II & III : Let Arun’s age = $x$ years
=> Bhadra’s age = $x + 10$ years
$\therefore \frac{x + 5}{x + 15} = \frac{3}{4}$
=> $4x + 20 = 3x + 45$
=> $4x – 3x = 45 – 20$
=> $x = 25$
=> Bhadra’s age = $25 + 10 = 35$ years
Thus, II & III are sufficient.
I & III : Let Arun’s age = $5x$ years
=> Bhadra’s age = $7x$ years
$\therefore \frac{5x + 5}{7x + 5} = \frac{3}{4}$
=> $20x + 20 = 21x + 15$
=> $21x – 20x = 20 – 15$
=> $x = 5$
=> Bhadra’s age = $7 \times 5 = 35$ years
Thus, I & III are sufficient.
$\therefore$ Any two of the three statements are sufficient.
17) Answer (D)
I : $x^2 – 23x + 120 = 0$
=> $x^2 – 8x – 15x + 120 = 0$
=> $x (x – 8) – 15 (x – 8) = 0$
=> $(x – 8) (x – 15) = 0$
=> $x = 8 , 15$
Thus, base = 8 cm and height = 15 cm (or vice versa)
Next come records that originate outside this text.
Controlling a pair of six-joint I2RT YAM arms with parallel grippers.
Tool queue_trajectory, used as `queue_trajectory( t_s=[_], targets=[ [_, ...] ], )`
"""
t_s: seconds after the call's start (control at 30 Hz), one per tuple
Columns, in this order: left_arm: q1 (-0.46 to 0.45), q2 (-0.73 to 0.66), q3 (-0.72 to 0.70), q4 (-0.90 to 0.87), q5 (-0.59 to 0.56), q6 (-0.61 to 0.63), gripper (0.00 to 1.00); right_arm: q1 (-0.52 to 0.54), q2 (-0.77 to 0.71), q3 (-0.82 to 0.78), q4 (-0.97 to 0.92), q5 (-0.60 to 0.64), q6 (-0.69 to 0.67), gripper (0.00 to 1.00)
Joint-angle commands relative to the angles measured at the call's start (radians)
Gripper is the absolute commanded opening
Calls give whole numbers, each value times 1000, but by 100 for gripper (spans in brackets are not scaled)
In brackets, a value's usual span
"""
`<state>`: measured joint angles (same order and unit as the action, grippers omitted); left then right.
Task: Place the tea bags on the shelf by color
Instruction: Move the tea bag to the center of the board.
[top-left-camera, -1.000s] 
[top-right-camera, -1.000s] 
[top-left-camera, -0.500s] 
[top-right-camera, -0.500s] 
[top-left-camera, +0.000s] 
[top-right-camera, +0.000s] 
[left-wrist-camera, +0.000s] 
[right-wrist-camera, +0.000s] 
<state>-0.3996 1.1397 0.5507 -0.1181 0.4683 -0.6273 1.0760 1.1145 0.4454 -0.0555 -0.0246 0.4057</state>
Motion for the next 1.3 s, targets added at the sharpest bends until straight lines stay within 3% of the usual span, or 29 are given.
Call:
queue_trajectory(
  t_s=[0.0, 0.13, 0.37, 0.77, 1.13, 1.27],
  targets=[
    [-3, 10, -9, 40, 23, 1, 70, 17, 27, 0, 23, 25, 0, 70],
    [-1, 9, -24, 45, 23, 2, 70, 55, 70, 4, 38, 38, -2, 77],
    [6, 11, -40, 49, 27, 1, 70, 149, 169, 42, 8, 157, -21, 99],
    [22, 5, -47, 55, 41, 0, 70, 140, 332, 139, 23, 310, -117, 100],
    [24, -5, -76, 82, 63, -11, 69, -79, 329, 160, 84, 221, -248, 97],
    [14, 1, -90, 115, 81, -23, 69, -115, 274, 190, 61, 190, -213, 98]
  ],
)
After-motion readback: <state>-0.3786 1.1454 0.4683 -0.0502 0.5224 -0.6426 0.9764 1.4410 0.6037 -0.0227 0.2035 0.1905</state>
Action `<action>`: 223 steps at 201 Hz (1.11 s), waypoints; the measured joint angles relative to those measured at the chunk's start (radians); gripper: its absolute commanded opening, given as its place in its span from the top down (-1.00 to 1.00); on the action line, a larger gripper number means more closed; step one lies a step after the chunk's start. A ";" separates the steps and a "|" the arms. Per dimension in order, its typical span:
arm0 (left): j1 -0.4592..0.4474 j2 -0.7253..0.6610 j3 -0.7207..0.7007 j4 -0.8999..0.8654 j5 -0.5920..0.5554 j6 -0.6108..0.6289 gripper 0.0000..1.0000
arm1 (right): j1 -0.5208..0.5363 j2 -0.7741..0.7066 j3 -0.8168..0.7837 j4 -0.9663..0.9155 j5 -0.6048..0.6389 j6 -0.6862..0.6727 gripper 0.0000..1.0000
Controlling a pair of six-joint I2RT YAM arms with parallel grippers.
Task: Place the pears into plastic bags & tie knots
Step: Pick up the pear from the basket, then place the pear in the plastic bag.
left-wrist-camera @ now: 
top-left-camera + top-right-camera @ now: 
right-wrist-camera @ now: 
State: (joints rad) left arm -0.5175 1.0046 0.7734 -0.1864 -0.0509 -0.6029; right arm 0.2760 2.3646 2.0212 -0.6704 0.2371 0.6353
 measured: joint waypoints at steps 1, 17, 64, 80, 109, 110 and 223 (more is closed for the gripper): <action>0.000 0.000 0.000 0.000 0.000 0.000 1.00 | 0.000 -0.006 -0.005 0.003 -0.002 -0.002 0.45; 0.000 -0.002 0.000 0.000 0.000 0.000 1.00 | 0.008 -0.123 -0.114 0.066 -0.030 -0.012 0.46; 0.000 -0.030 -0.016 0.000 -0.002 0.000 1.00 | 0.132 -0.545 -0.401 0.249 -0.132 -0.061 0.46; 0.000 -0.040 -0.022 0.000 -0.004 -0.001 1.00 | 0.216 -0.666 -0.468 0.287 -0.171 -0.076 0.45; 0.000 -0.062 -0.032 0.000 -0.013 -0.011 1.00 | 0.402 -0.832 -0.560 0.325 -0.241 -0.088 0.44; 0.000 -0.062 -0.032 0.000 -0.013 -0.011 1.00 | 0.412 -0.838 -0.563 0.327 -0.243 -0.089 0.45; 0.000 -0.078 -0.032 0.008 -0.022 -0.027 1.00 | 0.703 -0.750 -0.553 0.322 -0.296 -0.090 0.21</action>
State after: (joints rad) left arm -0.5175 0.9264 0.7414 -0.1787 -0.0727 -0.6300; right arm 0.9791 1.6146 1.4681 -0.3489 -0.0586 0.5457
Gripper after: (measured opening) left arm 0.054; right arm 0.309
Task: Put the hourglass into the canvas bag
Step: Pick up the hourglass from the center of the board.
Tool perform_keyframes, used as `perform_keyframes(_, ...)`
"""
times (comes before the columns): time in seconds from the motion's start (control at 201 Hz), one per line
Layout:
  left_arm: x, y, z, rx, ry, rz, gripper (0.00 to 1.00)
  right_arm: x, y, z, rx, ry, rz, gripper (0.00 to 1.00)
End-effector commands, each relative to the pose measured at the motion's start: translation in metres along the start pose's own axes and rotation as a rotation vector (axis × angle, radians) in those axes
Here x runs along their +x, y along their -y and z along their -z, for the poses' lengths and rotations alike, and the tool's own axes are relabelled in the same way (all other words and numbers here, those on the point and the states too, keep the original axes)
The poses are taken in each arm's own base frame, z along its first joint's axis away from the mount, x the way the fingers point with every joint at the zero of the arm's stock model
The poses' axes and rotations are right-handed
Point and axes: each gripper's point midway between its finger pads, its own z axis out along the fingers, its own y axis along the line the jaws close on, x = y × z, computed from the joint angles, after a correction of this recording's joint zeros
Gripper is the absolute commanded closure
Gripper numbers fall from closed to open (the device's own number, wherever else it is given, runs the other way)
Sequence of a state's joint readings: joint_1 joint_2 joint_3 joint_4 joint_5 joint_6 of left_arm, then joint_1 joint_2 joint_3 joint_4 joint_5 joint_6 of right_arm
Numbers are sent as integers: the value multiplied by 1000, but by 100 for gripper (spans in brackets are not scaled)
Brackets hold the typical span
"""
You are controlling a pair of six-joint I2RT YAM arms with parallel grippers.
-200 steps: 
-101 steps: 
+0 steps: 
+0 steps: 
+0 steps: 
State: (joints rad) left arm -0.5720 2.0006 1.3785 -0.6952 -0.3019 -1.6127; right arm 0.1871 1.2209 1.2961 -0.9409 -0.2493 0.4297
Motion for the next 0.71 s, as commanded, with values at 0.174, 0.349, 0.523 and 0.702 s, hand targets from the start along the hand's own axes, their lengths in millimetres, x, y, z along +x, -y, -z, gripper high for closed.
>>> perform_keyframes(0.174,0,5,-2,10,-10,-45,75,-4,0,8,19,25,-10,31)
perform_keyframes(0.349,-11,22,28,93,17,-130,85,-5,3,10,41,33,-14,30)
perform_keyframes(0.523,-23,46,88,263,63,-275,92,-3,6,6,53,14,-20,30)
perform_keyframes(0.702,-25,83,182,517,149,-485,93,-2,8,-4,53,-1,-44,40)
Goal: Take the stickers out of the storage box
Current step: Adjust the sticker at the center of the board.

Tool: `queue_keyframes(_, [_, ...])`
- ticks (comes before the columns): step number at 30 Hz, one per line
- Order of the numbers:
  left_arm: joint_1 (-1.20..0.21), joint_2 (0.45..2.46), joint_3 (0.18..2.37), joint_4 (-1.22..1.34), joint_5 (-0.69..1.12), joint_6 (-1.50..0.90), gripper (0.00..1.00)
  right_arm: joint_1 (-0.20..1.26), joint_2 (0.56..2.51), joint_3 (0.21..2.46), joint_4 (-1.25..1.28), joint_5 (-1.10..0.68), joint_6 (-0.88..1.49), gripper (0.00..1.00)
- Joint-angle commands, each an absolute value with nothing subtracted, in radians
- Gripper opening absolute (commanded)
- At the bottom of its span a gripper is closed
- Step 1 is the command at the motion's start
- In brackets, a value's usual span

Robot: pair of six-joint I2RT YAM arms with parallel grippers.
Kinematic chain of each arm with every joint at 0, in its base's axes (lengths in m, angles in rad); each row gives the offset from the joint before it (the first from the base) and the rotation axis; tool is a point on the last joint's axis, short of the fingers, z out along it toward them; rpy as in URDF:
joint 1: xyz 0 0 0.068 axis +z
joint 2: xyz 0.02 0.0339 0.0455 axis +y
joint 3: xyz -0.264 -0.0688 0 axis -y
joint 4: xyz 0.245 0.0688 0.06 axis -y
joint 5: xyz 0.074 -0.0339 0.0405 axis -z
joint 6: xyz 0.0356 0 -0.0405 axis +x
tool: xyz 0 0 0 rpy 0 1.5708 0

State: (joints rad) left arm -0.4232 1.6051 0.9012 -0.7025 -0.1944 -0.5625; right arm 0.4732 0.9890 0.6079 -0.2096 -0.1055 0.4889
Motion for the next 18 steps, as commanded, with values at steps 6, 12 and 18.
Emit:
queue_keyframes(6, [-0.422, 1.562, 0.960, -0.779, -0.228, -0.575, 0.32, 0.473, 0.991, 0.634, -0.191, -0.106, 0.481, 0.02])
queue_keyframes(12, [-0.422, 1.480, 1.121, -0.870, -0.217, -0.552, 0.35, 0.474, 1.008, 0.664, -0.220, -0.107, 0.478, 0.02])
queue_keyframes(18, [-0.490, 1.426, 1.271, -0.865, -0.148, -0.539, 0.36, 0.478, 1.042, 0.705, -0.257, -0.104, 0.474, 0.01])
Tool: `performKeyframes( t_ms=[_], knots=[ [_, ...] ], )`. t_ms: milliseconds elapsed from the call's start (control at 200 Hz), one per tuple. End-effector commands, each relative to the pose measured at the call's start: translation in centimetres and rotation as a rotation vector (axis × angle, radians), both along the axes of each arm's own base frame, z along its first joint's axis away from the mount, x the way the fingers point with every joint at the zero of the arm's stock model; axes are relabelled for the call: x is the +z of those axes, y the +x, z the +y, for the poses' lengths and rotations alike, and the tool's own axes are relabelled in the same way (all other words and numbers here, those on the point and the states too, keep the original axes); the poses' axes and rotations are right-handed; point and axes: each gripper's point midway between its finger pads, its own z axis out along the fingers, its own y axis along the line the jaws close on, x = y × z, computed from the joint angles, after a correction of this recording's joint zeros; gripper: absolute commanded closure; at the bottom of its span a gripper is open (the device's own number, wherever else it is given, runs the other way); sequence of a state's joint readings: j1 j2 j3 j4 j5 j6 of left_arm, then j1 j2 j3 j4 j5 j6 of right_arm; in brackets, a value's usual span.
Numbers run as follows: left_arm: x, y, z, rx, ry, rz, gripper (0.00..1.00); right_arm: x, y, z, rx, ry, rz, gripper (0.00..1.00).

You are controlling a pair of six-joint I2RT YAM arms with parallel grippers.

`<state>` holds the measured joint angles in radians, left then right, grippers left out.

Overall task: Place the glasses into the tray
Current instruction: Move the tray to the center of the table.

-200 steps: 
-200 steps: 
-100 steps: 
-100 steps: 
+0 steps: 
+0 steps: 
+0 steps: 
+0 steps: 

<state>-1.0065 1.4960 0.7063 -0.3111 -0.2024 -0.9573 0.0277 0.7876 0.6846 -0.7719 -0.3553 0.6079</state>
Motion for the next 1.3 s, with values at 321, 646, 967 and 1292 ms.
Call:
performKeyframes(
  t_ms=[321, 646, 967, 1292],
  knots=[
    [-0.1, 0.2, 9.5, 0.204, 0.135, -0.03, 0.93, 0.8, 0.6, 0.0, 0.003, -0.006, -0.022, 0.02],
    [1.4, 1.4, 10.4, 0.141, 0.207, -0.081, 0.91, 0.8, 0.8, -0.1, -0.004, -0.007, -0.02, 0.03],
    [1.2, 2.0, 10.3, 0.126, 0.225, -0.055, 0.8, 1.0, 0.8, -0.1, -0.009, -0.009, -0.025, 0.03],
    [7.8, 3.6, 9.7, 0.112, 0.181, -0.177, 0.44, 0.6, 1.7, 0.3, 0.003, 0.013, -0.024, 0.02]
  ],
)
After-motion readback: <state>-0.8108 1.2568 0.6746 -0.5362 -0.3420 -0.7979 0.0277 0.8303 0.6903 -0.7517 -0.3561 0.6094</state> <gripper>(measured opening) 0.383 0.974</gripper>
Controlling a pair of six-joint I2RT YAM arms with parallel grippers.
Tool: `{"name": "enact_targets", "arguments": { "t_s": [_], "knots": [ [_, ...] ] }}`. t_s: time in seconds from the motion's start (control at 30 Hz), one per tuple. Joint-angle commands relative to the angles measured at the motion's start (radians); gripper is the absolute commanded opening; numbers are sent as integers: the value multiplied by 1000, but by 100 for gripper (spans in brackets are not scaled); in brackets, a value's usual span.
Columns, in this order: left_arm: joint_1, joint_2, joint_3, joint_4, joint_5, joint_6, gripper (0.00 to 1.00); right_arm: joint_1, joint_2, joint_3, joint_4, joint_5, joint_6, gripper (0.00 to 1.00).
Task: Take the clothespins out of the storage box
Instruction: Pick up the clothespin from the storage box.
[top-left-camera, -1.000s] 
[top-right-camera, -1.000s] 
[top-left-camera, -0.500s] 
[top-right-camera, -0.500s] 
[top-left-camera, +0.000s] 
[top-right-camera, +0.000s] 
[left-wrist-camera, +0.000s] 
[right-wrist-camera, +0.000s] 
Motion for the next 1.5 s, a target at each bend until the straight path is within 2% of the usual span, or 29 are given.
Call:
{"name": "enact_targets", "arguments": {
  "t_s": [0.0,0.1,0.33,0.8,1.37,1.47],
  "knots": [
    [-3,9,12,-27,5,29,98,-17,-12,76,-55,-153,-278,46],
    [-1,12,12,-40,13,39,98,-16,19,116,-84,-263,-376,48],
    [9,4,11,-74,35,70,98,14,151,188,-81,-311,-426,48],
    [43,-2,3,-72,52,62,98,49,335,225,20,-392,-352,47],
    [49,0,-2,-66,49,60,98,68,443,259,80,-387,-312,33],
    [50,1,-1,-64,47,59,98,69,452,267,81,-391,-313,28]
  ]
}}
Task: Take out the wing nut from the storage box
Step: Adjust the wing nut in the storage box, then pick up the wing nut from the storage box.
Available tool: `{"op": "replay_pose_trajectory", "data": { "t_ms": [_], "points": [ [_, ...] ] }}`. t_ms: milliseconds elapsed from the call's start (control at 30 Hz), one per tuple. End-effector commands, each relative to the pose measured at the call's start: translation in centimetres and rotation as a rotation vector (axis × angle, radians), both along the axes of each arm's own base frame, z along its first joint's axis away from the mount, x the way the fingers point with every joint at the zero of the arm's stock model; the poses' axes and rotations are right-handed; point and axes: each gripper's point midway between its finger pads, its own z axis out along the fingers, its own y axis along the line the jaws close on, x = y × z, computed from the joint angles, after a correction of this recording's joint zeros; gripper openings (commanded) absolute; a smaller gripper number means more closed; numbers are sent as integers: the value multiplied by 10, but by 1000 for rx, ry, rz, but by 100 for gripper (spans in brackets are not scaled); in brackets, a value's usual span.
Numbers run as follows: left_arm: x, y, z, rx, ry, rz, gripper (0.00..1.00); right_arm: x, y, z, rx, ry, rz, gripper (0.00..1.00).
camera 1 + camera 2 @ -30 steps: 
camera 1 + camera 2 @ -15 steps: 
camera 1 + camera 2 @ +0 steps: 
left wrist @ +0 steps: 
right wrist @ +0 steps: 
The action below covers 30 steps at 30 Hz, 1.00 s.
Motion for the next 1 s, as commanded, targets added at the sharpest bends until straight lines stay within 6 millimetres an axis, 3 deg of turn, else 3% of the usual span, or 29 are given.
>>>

=> Hypotenuse of right angled triangle = $\sqrt{(8)^2 + (15)^2}$
= $\sqrt{64 + 225} = \sqrt{289} = 17 cm$
Since, triangle is inscribed in circle, => Radius of circle = half of hypotenuse
=> $r = \frac{17}{2} = 8.5$ cm
$\therefore$ Area of circle = $\pi r^2$
= $\frac{22}{7} \times 8.5 \times 8.5 \approx 227 cm^2$
Thus, I alone is sufficient.
Clearly, we cannot find base and height from statements II or III. Thus, they are insufficient.